アザリアは逃げ去る方向を指差して、性格の悪い笑みを浮かべながら叫んだ。


「ざまあみろ!片腕の負け犬!そのまま穴でも掘って隠れてなさいよ!」


さらに続けて、


「八つ裂きですって?その前に自分の腕でも探したら?あ、もう腐って使い物にならないかしら?」


メルベルが慌てて制止した。


「おい、そこまで言うな」


「だって悔しがってる顔が面白いんですもの!」


アザリアは全く悪びれる様子もなく、まだ逃走中のルカヴィに向かって手を振った。


「また来るなら今度は頭も持って帰るわよ!」


「あまり相手を挑発すると、恨まれて後で襲われるぞ」


「あんなの何度来たって同じよ!」


アザリアが胸を張った。


「あなたがいれば怖くない!腕一本の化け物なんて、次は瞬殺でしょう?」


その無邪気な信頼の言葉に、メルベルは複雑な気持ちになった。確かに今回は勝てたが、次も同じとは限らない。
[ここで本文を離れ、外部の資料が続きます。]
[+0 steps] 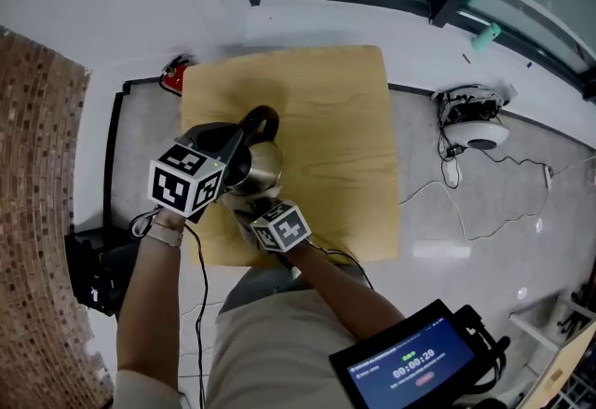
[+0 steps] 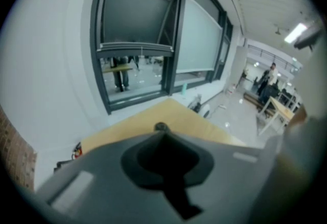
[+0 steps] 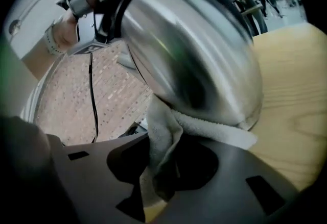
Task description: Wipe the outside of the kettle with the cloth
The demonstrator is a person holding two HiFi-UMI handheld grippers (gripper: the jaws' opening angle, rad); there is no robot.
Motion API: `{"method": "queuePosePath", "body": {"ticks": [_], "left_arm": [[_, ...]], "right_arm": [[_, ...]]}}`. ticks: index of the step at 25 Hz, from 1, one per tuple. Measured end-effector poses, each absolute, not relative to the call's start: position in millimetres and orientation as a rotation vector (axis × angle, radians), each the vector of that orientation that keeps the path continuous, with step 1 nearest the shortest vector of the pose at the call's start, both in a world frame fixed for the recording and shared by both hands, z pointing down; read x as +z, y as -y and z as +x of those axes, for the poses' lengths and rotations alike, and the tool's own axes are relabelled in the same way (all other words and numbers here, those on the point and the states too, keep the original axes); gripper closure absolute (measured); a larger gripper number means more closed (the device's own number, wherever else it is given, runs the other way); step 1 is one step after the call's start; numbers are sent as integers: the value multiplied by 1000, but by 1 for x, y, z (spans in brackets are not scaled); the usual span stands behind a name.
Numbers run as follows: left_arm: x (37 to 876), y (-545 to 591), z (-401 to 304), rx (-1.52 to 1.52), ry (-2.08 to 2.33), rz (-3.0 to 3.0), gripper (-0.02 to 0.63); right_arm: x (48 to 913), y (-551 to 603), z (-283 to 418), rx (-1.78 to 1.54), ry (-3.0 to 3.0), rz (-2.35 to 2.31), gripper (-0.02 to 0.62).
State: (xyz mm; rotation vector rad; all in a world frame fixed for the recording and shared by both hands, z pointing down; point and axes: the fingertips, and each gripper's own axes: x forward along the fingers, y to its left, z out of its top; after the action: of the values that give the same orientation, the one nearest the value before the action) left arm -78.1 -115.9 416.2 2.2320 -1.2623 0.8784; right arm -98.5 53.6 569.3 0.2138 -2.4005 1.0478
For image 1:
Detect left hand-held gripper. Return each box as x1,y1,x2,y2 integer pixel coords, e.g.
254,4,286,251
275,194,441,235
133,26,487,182
147,121,248,225

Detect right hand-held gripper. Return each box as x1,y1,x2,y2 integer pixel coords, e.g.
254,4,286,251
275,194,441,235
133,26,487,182
235,200,312,253

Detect steel kettle with black lid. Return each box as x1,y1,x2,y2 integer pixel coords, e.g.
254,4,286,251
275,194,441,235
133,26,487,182
222,104,285,198

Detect person's left forearm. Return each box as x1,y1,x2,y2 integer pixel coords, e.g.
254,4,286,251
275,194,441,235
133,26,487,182
115,239,183,375

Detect person's right forearm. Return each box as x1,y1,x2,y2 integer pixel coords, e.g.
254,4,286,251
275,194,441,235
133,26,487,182
283,241,406,334

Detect grey-green shorts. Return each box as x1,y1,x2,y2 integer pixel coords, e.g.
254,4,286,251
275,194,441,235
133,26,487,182
218,252,369,320

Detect red fire extinguisher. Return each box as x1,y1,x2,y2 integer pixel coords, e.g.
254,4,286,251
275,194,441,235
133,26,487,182
158,55,195,96

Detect white power adapter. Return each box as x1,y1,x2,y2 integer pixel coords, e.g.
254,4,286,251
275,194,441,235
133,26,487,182
441,159,461,187

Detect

周囲を見回すと、建物の陰や窓の向こうから、村人たちがコソコソと頭を出して様子を伺っている。戦いの音を聞いて集まってきたのだろう。


「あの化け物を退治した…」


「次の聖女が現れたんだ…」


「異教徒の戦士を連れた巫女の噂、あれがそうなのか」


「本当に強いんだな」


ヒソヒソと交わされる囁きが、次第にどよめきのように広がっていく。人々の視線は、畏敬と興奮に満ちていた。


アザリアは手を振って声援に応えている。


「皆さん、もう安全ですよ!」


彼女の表情は達成感と満足に満ちていた。


一方、メルベルは地面に転がっているルカヴィの槌に目を向けた。試しに持ち上げようとしたが、びくともしない。


「なんだ、この重さは…」


普通の人間なら到底扱えない代物だった。それを片手で振り回していたルカヴィの怪力を改めて実感する。
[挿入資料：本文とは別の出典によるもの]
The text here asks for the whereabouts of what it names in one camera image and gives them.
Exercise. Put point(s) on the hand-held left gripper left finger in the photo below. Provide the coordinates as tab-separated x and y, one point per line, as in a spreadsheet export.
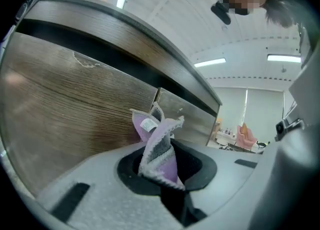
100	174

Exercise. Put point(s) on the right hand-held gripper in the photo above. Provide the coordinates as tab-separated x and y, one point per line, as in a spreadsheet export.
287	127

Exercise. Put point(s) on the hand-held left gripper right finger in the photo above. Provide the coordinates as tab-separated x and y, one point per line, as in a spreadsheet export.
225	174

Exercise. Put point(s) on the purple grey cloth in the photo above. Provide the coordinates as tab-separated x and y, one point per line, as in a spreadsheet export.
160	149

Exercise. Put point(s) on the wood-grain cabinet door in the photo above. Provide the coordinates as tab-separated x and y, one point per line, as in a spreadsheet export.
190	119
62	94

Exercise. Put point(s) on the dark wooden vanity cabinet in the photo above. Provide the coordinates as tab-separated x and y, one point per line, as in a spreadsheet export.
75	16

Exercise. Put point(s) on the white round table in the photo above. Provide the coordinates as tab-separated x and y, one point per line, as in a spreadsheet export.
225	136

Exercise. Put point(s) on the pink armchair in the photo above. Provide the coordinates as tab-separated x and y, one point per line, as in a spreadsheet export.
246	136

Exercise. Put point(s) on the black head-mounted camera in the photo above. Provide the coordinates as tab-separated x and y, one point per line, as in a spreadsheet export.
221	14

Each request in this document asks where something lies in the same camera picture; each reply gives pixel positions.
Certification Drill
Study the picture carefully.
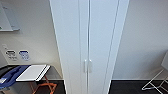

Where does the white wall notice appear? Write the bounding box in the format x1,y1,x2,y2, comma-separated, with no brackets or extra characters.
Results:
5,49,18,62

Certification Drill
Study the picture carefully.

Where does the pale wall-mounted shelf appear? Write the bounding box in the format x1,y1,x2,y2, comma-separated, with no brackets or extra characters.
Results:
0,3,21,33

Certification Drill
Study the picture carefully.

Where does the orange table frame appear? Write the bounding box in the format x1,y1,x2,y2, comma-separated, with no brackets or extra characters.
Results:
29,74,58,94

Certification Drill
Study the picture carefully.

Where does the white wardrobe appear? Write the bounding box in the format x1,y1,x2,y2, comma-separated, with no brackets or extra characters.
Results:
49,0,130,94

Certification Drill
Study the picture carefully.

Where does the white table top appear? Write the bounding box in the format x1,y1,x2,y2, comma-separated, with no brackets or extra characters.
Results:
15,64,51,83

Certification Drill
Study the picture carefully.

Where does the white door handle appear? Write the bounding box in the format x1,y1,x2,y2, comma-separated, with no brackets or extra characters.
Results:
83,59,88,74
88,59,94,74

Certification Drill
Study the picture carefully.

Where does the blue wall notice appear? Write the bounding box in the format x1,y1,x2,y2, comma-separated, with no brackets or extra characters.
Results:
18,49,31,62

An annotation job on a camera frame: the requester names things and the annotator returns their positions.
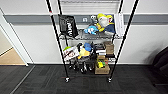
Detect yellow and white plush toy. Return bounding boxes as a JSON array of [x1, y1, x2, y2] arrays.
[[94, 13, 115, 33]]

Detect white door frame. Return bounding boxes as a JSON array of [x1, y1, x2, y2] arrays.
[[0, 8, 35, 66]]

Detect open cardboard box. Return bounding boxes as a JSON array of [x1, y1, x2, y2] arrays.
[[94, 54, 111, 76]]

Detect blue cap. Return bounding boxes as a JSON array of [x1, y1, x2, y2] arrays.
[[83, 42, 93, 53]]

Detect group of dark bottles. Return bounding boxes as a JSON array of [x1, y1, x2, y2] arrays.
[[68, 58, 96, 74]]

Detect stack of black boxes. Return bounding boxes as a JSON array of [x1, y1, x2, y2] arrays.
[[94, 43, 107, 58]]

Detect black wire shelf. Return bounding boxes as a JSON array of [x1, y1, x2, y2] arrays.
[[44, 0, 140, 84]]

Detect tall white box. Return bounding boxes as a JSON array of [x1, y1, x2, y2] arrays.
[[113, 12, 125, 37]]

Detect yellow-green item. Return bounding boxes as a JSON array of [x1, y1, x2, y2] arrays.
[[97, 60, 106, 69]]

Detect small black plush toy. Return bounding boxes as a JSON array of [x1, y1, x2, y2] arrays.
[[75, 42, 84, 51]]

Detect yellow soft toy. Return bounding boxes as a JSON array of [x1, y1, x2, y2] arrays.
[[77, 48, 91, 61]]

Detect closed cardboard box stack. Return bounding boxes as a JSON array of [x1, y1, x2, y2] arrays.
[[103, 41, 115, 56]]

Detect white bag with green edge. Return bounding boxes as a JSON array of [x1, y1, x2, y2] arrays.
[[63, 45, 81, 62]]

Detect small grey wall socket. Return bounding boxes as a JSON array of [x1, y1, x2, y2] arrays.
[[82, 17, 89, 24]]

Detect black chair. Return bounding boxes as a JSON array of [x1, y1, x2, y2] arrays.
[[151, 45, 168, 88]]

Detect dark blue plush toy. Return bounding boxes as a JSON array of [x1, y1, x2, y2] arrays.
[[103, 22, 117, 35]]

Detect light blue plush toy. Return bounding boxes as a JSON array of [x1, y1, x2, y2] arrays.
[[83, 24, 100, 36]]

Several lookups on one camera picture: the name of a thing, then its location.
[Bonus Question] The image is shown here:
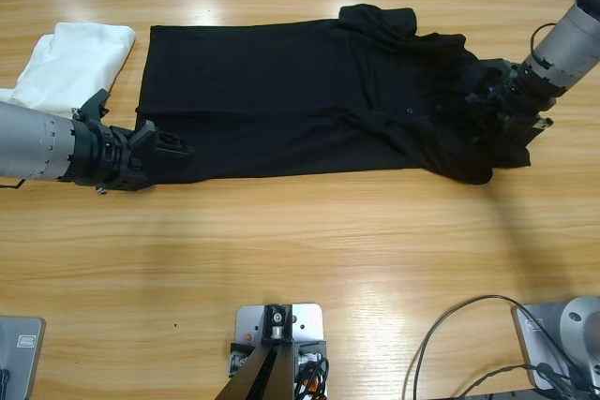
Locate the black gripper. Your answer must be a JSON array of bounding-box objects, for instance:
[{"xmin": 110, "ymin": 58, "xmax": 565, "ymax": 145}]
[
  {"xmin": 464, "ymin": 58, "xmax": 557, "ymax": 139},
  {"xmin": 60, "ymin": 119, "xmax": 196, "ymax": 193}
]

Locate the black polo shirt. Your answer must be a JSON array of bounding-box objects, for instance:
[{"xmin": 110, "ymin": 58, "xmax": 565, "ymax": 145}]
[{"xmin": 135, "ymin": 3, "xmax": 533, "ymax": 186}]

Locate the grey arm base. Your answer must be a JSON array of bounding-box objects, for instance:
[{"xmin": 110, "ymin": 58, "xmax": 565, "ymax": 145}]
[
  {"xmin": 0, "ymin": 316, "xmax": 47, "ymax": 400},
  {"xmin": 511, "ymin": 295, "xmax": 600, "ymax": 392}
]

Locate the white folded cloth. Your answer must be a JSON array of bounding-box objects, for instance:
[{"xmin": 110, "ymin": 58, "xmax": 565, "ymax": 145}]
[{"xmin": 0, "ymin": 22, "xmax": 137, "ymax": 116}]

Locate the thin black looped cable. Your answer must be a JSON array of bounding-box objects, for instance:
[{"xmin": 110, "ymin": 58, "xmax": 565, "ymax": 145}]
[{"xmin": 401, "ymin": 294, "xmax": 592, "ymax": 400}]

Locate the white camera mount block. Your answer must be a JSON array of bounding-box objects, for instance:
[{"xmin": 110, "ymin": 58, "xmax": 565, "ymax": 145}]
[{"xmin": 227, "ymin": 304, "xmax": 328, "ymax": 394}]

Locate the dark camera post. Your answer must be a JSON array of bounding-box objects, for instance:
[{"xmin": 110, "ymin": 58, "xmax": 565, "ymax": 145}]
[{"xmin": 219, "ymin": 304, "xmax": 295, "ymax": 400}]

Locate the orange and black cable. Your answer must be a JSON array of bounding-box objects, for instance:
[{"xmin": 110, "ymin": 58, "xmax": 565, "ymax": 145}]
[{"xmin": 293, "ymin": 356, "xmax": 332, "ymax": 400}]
メルベルは散らばっている操られていた死体たちにも目を向けた。今は動きを止めているが、つい先ほどまでこれらが一斉に襲いかかってきていた。


(これからは、こういう強敵も現れるということか)


勝利したはいいが、今後への不安が胸に広がっていく。ルカヴィは逃げた。復讐を誓って。そして、あのような存在が他にもいるかもしれない。


「見世物は終わりだ」


メルベルが手首を布で包みながら言った。しかし、その表情は複雑だった。


「村に戻って事情を説明しよう」


「ええ」


アザリアが頷いた。


二人が村に向かって歩き始めると、村人たちからも歓声が上がった。恐ろしいルカヴィを退散させた英雄として、彼らは迎えられるだろう。


しかし、メルベルの心の中では不安が渦巻いていた。今回の戦いで、アザリアはさらに自信をつけた。それは良いことでもあるが、同時に慢心を生む危険もある。


そして何より、ルカヴィを敵に回したことで、これからの旅がより危険になることは間違いなかった。


予知夢の中の暗い未来が、また一歩近づいたような気がしてならなかった。